Across all entries below, how many lines include "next"? Answer with the number alone.
======== Source data
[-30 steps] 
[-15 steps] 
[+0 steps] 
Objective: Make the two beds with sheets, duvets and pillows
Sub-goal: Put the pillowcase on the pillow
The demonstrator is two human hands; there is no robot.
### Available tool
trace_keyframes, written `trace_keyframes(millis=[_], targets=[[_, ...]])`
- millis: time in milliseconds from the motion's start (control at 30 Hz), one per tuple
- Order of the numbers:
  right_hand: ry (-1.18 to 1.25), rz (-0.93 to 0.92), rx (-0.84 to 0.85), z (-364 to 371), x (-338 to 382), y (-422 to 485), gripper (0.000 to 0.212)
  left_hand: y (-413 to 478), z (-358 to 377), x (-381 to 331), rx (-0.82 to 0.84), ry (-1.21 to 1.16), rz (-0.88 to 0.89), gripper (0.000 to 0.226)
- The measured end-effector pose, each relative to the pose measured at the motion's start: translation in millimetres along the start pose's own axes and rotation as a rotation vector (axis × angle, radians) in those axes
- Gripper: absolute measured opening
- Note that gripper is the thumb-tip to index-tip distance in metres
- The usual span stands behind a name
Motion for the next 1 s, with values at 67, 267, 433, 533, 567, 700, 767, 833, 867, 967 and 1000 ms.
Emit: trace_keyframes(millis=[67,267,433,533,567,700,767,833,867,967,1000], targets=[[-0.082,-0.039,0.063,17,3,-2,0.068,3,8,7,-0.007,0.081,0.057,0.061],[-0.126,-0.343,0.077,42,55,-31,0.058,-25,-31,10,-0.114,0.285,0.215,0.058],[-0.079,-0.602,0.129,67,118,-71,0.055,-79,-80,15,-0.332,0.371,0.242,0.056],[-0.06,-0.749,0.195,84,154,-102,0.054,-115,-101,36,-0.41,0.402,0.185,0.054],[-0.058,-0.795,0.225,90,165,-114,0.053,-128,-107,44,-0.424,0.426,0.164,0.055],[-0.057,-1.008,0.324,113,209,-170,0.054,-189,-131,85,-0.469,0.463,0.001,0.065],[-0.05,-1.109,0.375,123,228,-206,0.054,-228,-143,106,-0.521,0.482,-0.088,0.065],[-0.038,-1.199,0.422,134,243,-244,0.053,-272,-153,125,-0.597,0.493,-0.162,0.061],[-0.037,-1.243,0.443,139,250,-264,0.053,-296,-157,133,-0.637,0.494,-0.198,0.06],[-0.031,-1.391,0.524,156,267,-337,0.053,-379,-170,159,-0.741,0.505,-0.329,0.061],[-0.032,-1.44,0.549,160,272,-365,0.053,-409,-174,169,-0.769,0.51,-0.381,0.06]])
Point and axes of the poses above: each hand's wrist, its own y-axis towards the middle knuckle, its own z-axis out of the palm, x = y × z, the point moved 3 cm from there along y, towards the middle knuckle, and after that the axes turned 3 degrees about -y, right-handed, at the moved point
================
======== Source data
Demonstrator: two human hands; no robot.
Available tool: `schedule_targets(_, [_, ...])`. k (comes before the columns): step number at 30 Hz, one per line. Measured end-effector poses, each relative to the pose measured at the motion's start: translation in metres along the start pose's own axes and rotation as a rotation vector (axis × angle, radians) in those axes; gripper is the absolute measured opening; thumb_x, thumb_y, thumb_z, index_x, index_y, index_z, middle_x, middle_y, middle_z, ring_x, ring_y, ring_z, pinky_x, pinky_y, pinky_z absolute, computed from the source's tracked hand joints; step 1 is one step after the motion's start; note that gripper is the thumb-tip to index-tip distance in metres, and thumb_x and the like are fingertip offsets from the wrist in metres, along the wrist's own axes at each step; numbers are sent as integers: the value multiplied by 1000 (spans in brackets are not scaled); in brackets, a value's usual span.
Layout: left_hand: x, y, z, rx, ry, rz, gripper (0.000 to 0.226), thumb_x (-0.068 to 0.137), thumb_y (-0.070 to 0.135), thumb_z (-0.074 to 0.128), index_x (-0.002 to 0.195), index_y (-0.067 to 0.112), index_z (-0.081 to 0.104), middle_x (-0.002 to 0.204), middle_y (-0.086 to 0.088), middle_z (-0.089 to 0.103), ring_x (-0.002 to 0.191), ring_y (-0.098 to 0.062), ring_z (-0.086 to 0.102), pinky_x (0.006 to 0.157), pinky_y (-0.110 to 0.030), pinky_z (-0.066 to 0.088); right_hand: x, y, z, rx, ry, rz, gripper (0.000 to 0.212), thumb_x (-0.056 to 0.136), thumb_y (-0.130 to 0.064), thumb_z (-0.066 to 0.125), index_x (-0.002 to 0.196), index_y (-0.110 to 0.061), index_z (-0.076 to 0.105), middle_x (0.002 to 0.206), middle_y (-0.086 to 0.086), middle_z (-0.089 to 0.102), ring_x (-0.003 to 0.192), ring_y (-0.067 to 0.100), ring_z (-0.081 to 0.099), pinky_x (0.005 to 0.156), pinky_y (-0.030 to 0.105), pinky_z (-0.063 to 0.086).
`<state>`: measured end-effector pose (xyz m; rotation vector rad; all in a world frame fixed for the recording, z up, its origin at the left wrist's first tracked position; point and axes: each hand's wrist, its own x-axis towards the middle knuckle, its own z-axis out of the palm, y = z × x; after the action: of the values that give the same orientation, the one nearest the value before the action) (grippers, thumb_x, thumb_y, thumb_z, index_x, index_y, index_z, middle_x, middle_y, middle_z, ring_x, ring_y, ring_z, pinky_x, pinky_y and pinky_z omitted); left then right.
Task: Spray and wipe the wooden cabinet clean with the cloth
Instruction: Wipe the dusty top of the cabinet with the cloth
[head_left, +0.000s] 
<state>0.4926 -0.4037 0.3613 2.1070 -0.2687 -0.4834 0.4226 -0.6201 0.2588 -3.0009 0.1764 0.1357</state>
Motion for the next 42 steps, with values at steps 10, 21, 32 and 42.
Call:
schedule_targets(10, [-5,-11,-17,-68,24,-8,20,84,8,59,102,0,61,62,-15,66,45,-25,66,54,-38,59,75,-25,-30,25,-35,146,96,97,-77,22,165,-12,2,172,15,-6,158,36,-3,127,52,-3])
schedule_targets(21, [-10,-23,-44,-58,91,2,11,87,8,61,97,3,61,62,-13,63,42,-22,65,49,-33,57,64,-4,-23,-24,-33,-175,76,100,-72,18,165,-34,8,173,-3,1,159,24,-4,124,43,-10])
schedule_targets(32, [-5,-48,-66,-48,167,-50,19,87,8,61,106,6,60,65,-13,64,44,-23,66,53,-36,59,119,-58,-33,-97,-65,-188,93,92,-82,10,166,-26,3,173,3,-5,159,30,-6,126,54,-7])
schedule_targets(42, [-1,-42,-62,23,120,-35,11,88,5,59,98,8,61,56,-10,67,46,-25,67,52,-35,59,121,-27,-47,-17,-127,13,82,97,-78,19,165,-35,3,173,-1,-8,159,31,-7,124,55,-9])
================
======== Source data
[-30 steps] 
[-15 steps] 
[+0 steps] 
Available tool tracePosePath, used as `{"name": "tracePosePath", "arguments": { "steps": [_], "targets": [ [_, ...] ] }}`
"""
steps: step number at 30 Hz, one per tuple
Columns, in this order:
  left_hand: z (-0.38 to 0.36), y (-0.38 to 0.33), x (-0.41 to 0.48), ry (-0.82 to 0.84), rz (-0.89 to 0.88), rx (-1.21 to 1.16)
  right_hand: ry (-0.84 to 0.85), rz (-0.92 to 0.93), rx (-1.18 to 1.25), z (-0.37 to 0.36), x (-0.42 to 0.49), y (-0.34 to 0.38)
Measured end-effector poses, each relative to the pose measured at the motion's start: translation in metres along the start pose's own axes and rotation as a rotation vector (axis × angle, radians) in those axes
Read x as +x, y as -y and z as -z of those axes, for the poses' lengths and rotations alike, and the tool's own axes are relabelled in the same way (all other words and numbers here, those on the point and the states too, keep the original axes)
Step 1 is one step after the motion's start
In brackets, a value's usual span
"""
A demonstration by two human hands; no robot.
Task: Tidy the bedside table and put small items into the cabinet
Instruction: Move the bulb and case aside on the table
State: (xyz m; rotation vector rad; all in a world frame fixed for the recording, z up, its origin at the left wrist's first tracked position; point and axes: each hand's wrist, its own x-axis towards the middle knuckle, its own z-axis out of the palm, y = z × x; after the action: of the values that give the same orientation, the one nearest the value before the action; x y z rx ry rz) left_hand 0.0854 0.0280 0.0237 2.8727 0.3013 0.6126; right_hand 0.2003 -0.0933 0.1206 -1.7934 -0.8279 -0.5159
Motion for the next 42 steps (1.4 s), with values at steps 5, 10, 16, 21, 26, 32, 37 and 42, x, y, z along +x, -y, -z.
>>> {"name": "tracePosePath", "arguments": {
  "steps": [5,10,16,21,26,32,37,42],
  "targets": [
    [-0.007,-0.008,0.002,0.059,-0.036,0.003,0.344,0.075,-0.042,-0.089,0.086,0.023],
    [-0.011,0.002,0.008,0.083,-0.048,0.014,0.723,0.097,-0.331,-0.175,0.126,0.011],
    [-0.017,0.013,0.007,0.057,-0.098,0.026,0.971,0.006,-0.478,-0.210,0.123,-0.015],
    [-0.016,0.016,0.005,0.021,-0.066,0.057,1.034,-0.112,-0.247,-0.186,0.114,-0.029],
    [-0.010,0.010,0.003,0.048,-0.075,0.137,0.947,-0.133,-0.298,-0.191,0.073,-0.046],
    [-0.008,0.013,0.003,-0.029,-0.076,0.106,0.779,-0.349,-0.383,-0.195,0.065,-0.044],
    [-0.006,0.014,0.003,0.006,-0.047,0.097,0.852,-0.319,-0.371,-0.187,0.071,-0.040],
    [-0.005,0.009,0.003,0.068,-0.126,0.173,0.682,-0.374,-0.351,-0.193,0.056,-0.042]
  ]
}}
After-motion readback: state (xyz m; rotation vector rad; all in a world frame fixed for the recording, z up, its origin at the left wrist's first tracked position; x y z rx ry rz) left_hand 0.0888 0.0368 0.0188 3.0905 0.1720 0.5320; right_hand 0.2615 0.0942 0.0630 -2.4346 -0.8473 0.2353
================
Exercise output: 3